• [TASK PROMPT] Could you give the listing again exactly, without its pictures?

____

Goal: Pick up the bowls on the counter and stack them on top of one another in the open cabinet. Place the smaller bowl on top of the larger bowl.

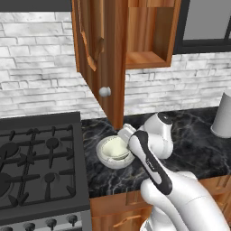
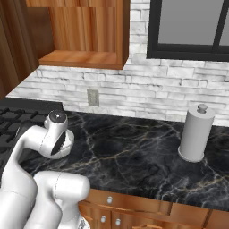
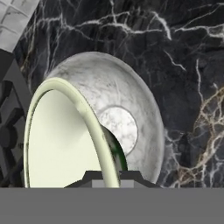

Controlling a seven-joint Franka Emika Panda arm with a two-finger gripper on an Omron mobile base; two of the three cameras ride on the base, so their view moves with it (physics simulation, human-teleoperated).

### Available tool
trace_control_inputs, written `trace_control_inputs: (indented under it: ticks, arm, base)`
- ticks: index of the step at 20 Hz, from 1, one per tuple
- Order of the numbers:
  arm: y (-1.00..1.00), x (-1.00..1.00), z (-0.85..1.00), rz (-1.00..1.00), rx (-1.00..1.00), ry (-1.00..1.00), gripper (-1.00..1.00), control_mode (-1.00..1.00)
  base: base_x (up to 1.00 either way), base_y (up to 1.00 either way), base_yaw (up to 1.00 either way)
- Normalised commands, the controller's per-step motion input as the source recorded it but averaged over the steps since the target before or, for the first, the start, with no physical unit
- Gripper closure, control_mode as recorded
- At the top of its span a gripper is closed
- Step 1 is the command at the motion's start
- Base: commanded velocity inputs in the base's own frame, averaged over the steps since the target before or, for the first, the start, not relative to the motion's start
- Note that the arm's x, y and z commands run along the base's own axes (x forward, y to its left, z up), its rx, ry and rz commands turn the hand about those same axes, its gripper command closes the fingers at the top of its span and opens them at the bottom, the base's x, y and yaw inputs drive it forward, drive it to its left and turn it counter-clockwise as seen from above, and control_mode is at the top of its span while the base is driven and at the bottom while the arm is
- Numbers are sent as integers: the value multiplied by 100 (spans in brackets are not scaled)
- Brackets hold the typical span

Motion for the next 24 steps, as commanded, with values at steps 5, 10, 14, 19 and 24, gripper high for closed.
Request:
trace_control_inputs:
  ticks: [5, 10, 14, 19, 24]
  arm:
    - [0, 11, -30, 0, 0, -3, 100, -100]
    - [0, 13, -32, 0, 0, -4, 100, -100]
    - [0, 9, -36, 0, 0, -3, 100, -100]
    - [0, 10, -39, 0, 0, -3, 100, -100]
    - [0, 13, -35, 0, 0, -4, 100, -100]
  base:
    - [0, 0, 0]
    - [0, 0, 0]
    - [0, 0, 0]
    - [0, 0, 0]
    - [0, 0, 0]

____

• [THE COMPLETED TASK]
Goal: Pick up the bowls on the counter and stack them on top of one another in the open cabinet. Place the smaller bowl on top of the larger bowl.


Controlling a seven-joint Franka Emika Panda arm with a two-finger gripper on an Omron mobile base; two of the three cameras ride on the base, so their view moves with it (physics simulation, human-teleoperated).

### Available tool
trace_control_inputs, written `trace_control_inputs: (indented under it: ticks, arm, base)`
- ticks: index of the step at 20 Hz, from 1, one per tuple
- Order of the numbers:
  arm: y (-1.00..1.00), x (-1.00..1.00), z (-0.85..1.00), rz (-1.00..1.00), rx (-1.00..1.00), ry (-1.00..1.00), gripper (-1.00..1.00), control_mode (-1.00..1.00)
  base: base_x (up to 1.00 either way), base_y (up to 1.00 either way), base_yaw (up to 1.00 either way)
- Normalised commands, the controller's per-step motion input as the source recorded it but averaged over the steps since the target before or, for the first, the start, with no physical unit
- Gripper closure, control_mode as recorded
- At the top of its span a gripper is closed
- Step 1 is the command at the motion's start
- Base: commanded velocity inputs in the base's own frame, averaged over the steps since the target before or, for the first, the start, not relative to the motion's start
- Note that the arm's x, y and z commands run along the base's own axes (x forward, y to its left, z up), its rx, ry and rz commands turn the hand about those same axes, its gripper command closes the fingers at the top of its span and opens them at the bottom, the base's x, y and yaw inputs drive it forward, drive it to its left and turn it counter-clockwise as seen from above, and control_mode is at the top of its span while the base is driven and at the bottom while the arm is
- Numbers are sent as integers: the value multiplied by 100 (spans in brackets are not scaled)
- Brackets hold the typical span

Motion for the next 24 steps, as commanded, with values at steps 5, 10, 14, 19 and 24, gripper high for closed.
Request:
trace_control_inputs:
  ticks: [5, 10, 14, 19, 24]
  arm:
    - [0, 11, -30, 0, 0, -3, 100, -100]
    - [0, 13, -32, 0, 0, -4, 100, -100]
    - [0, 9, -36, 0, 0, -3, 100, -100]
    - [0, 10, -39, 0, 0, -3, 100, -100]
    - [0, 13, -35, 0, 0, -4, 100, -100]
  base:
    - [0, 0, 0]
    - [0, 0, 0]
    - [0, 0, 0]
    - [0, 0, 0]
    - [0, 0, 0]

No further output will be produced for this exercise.